What to produce: Each time a line of the listing holds "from", copy that line.

# # # # #

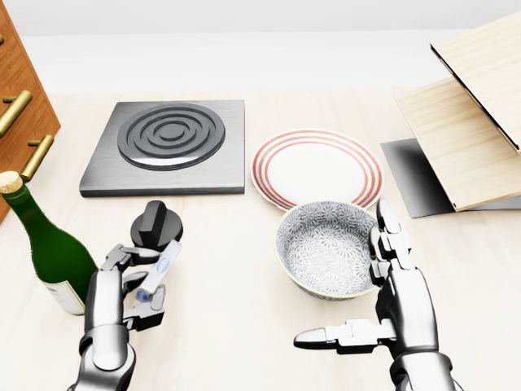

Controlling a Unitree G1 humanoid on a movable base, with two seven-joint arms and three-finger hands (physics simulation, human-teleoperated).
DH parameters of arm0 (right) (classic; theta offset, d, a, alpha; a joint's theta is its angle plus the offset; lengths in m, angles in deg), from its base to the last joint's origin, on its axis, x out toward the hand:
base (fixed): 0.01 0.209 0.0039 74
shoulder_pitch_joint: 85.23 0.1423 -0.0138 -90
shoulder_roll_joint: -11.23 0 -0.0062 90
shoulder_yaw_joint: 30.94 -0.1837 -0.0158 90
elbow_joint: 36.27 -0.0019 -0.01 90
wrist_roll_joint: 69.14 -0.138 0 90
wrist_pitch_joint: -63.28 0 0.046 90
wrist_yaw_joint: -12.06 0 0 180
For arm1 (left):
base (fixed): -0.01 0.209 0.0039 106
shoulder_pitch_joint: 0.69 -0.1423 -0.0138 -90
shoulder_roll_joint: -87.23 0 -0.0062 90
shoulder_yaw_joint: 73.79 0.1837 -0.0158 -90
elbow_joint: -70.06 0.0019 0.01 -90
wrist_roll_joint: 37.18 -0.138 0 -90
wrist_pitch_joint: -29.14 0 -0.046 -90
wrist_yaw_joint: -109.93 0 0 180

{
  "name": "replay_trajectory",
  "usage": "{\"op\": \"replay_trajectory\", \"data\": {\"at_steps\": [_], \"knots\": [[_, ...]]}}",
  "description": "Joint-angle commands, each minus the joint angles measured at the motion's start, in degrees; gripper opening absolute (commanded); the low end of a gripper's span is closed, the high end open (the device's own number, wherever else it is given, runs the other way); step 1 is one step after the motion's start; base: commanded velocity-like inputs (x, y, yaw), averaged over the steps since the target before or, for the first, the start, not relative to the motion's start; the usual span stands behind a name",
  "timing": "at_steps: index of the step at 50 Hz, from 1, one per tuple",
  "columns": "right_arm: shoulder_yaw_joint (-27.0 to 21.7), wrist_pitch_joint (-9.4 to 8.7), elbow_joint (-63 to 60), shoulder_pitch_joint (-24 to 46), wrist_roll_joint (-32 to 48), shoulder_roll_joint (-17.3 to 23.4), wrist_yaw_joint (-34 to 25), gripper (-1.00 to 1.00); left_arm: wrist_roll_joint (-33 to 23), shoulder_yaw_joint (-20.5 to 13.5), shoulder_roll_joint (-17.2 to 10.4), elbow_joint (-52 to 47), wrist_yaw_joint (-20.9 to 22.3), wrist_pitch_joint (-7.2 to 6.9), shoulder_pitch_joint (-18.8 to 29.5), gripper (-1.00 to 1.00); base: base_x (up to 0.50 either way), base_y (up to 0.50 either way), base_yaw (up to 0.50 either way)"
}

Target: Pick up the cream cheese and put it in the bowl.

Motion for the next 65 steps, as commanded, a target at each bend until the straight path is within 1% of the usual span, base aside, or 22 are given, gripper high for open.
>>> {"op": "replay_trajectory", "data": {"at_steps": [1,2,9,13,14,20,27,33,34,38,41,42,43,44,45,47,48,51,54,57,60,65], "knots": [[0.07,0.35,0.27,-0.11,0.02,-0.02,-0.04,1.0,1.37,0.29,0.19,1.35,0.16,0.0,-0.81,-0.76,0.0,0.0,0.0],[0.04,0.48,0.37,-0.13,0.02,-0.02,0.0,1.0,1.26,0.34,0.21,1.42,0.03,0.0,-0.89,-1.0,0.0,0.0,0.0],[0.12,0.68,0.54,-0.15,0.06,-0.04,-0.03,1.0,1.25,0.34,0.08,3.34,-0.26,0.0,-0.39,-1.0,0.0,0.0,0.0],[0.2,0.68,0.6,-0.11,0.17,-0.06,0.04,1.0,0.8,0.64,0.3,1.14,-0.25,0.0,-1.56,-1.0,0.0,0.0,0.0],[0.23,0.7,0.68,-0.1,0.2,-0.06,0.05,1.0,0.53,0.85,0.55,-1.84,-0.03,0.0,-2.97,-1.0,0.0,0.0,0.0],[0.26,0.75,0.79,-0.07,0.23,-0.06,0.07,1.0,-0.54,1.36,1.53,-12.86,1.59,0.0,-7.86,-1.0,0.0,0.0,0.0],[0.34,0.98,1.33,0.16,0.35,-0.07,0.15,1.0,-2.64,2.99,3.36,-26.91,3.89,0.0,-14.0,-1.0,0.0,0.0,0.0],[0.28,0.96,1.81,0.54,0.25,-0.01,0.06,1.0,-3.75,4.72,4.62,-35.59,6.08,0.0,-17.46,-1.0,0.0,0.0,0.0],[0.25,0.98,1.93,0.6,0.24,0.0,0.05,1.0,-4.11,4.93,4.71,-36.38,6.09,-0.37,-17.71,-1.0,0.0,0.0,0.0],[0.24,0.85,1.64,0.41,0.19,0.01,-0.04,1.0,-4.83,5.56,5.01,-40.2,6.87,-2.65,-18.68,-1.0,0.0,0.0,0.0],[0.11,0.87,1.58,0.39,0.07,0.05,-0.13,1.0,-5.42,6.39,5.43,-44.43,7.7,-5.15,-19.78,-1.0,0.0,0.0,0.0],[0.1,0.86,1.56,0.4,0.06,0.05,-0.14,1.0,-5.48,6.53,5.47,-45.05,7.81,-5.54,-19.8,-1.0,0.0,0.0,0.0],[0.16,0.81,1.38,0.26,0.11,0.02,-0.14,1.0,-5.78,6.91,5.72,-47.15,8.21,-7.03,-19.95,-1.0,0.0,0.0,0.0],[0.21,0.78,1.24,0.17,0.14,-0.01,-0.14,1.0,-5.92,7.1,5.82,-48.29,8.41,-7.94,-19.79,-1.0,0.0,0.0,0.0],[0.21,0.78,1.23,0.17,0.14,-0.01,-0.14,1.0,-5.91,7.14,5.81,-48.36,8.4,-8.0,-19.78,-1.0,0.0,0.0,0.0],[0.22,1.06,1.6,0.26,0.21,0.01,-0.14,1.0,-5.73,7.06,5.91,-49.51,8.83,-9.68,-18.82,-1.0,0.0,0.0,0.0],[0.25,1.06,1.58,0.23,0.23,0.01,-0.15,1.0,-5.65,7.04,5.94,-50.01,8.92,-10.0,-18.52,-1.0,0.0,0.0,0.0],[0.32,0.88,1.45,0.23,0.31,-0.04,-0.09,1.0,-5.37,7.07,6.09,-51.62,9.34,-10.0,-17.65,-1.0,0.0,0.0,0.0],[0.19,1.29,2.24,0.57,0.3,0.04,-0.08,1.0,-4.74,6.85,6.21,-52.5,9.8,-10.0,-15.99,-1.0,0.0,0.0,0.0],[0.11,1.05,1.83,0.45,0.23,0.08,-0.15,1.0,-4.81,7.29,6.57,-53.92,9.98,-10.0,-14.93,-1.0,0.0,0.0,0.0],[-0.08,0.39,0.46,-0.07,0.05,0.15,-0.34,1.0,-4.58,7.75,7.13,-53.96,10.09,-10.0,-12.69,-1.0,0.0,0.0,0.0],[-0.49,-0.79,-2.63,-1.43,-0.25,0.23,-0.87,1.0,-4.08,7.66,7.66,-50.85,9.47,-10.0,-8.34,-1.0,0.0,0.0,0.0]]}}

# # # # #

Answer section:
DH parameters of arm0 (right) (classic; theta offset, d, a, alpha; a joint's theta is its angle plus the offset; lengths in m, angles in deg), from its base to the last joint's origin, on its axis, x out toward the hand:
  "timing": "at_steps: index of the step at 50 Hz, from 1, one per tuple",

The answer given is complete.